▶ **Dataset extract**
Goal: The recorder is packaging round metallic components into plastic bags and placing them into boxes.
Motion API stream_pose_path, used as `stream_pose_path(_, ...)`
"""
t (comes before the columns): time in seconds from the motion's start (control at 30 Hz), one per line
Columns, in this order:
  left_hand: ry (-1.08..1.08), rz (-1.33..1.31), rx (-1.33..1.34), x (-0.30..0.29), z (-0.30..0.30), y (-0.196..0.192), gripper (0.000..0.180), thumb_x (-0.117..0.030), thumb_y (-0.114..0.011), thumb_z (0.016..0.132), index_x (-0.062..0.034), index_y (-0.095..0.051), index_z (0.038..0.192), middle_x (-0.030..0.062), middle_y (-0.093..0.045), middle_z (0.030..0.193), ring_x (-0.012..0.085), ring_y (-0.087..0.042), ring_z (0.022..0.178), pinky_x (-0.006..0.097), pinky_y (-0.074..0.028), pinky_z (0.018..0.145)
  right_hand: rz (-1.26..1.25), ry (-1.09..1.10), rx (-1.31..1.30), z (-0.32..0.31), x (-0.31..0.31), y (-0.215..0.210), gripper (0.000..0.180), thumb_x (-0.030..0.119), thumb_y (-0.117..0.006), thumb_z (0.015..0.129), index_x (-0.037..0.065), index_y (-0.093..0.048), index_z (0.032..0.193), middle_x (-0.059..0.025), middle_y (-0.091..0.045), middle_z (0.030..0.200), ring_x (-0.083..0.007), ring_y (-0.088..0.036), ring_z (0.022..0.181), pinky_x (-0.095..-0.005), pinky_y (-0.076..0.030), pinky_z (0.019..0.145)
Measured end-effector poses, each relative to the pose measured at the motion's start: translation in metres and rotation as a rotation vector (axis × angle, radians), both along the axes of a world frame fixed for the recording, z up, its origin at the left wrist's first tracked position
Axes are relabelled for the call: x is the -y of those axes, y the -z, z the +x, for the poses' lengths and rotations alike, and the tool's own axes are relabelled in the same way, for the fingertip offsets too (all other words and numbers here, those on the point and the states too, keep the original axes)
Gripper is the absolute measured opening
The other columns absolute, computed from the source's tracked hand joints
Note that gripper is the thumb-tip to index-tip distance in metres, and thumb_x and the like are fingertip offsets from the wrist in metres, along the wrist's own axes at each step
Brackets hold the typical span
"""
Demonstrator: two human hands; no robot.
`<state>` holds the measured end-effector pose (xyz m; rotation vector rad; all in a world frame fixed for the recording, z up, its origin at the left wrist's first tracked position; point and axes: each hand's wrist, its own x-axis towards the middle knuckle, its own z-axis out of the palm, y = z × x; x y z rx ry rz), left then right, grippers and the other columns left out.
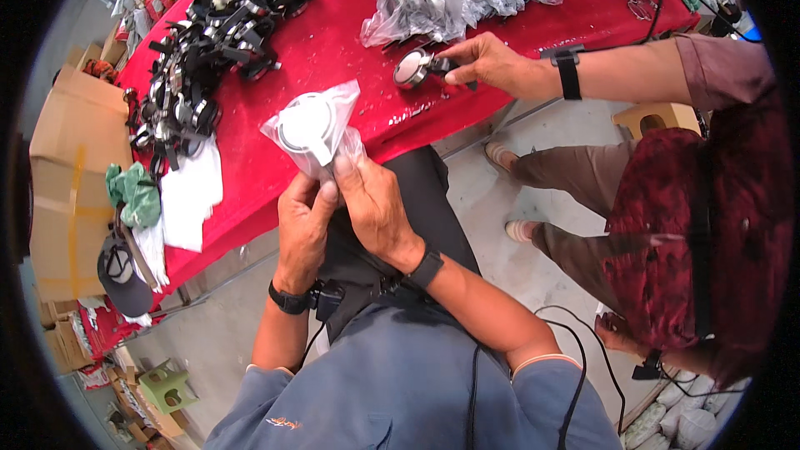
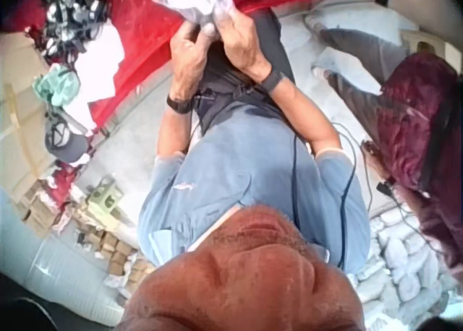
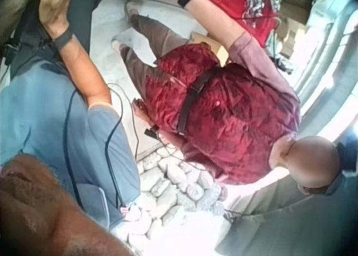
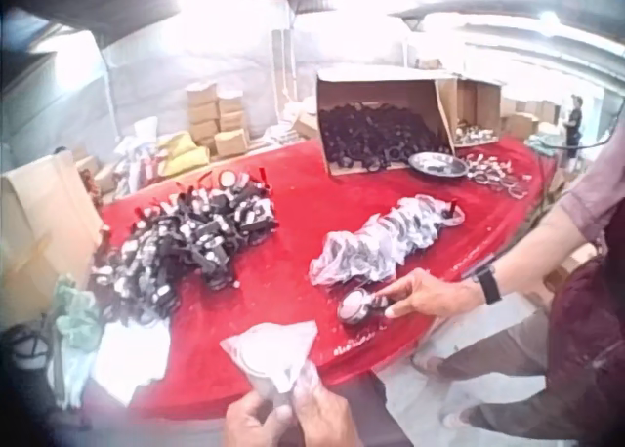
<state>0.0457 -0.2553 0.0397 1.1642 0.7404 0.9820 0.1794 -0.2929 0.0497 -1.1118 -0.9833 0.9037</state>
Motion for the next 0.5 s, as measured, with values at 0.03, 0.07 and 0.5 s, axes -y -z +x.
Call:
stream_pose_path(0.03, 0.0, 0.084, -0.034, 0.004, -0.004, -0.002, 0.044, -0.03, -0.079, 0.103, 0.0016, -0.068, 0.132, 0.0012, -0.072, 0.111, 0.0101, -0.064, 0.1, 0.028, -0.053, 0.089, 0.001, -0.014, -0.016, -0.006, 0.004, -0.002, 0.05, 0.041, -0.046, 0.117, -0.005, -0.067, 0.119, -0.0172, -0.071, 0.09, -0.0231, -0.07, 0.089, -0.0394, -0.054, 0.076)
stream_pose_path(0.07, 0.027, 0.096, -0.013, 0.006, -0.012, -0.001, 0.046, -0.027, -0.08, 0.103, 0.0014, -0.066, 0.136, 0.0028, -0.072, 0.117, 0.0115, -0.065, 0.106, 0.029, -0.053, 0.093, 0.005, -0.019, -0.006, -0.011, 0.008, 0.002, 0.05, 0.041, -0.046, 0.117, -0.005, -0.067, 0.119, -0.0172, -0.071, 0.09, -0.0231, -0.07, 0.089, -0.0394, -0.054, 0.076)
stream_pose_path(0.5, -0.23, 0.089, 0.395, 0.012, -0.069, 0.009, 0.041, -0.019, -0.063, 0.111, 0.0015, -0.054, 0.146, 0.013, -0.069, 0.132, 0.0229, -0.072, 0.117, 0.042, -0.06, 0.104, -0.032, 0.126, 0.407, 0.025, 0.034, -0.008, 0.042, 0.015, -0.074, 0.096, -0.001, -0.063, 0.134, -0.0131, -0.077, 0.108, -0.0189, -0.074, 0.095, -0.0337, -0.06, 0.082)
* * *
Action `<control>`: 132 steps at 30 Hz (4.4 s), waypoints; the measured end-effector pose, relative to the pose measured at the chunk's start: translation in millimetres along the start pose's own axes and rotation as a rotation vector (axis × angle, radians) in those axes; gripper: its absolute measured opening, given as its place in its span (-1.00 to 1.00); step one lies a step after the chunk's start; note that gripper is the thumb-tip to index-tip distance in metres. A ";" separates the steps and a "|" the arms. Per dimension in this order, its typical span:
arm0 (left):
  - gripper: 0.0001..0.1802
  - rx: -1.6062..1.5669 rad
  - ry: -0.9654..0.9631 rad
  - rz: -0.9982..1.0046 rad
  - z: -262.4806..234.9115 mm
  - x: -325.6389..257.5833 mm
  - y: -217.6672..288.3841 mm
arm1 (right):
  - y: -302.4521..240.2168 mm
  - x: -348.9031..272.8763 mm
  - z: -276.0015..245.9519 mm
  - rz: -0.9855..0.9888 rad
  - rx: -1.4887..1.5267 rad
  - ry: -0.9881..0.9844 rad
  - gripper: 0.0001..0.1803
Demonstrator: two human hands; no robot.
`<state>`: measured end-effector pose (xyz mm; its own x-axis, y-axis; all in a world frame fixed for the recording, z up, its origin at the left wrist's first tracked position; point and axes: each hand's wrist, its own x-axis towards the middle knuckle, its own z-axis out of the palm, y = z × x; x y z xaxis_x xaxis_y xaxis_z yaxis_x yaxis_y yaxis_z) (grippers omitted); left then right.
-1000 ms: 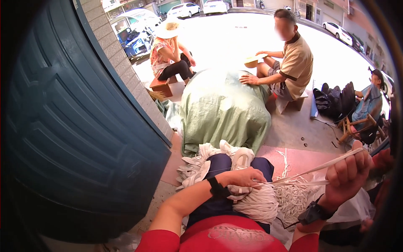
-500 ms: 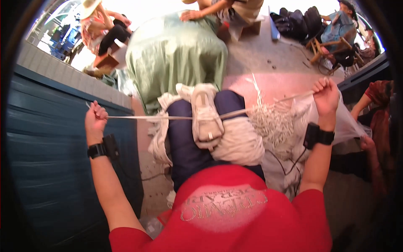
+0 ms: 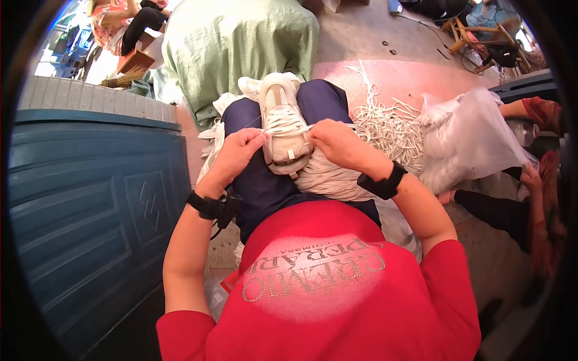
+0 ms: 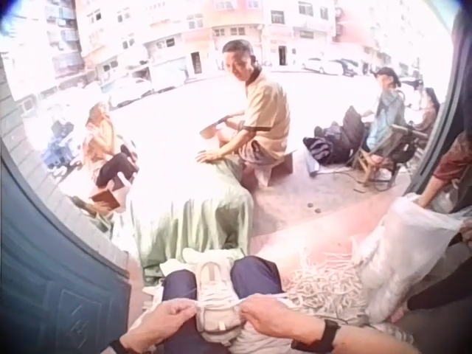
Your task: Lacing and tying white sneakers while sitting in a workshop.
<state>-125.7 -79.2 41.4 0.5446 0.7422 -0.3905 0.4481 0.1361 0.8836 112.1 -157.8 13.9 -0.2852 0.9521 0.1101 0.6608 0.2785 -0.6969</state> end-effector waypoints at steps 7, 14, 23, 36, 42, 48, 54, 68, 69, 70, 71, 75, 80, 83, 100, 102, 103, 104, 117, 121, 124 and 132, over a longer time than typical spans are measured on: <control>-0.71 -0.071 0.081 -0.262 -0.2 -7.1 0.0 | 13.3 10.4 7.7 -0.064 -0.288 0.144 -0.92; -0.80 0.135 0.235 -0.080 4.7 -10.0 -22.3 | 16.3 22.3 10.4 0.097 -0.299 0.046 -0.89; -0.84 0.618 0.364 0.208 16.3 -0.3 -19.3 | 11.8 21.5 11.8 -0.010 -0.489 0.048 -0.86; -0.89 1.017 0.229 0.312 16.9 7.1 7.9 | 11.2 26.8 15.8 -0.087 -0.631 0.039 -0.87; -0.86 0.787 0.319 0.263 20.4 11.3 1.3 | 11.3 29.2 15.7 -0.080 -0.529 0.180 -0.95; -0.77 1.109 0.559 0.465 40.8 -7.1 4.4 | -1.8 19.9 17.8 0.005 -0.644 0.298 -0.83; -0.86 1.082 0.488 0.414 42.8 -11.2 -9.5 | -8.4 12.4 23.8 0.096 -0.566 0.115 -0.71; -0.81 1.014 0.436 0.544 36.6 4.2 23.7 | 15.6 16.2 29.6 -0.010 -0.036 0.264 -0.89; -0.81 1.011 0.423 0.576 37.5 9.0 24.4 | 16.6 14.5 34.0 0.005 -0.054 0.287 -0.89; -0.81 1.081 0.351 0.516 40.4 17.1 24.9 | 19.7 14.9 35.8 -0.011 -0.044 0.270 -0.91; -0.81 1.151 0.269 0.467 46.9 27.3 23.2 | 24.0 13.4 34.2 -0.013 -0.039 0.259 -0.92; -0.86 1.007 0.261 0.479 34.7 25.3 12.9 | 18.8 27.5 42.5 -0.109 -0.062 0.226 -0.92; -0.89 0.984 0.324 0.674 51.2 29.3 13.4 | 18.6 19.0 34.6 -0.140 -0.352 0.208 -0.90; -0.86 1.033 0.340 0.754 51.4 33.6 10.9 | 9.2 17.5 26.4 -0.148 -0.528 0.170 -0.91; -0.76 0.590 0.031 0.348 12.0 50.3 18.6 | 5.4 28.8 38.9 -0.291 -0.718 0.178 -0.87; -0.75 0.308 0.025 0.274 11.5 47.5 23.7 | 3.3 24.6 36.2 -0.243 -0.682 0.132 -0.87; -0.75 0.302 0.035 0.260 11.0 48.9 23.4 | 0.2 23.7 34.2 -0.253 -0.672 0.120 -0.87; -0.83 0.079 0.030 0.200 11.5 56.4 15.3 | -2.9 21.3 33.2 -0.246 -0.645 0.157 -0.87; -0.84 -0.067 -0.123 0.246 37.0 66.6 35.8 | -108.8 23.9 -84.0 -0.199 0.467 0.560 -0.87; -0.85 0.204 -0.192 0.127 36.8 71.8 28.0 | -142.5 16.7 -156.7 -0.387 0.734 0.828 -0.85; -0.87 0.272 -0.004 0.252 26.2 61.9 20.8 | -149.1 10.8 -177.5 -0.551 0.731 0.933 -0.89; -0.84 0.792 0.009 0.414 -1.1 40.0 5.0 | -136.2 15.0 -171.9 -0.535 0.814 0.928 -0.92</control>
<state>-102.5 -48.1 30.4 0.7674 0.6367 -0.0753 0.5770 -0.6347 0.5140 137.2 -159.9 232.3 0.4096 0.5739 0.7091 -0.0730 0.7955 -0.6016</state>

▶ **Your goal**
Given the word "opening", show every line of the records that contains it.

▶ **Result for this task**
Gripper is the absolute measured opening
Action `<control>`: 132 steps at 30 Hz (4.4 s), waypoints; the measured end-effector pose, relative to the pose measured at the chunk's start: translation in millimetres along the start pose's own axes and rotation as a rotation vector (axis × angle, radians) in those axes; gripper: its absolute measured opening, given as its place in its span (-1.00 to 1.00); step one lies a step after the chunk's start; note that gripper is the thumb-tip to index-tip distance in metres. A ";" separates the steps and a "|" the arms. Per dimension in this order, its typical span:

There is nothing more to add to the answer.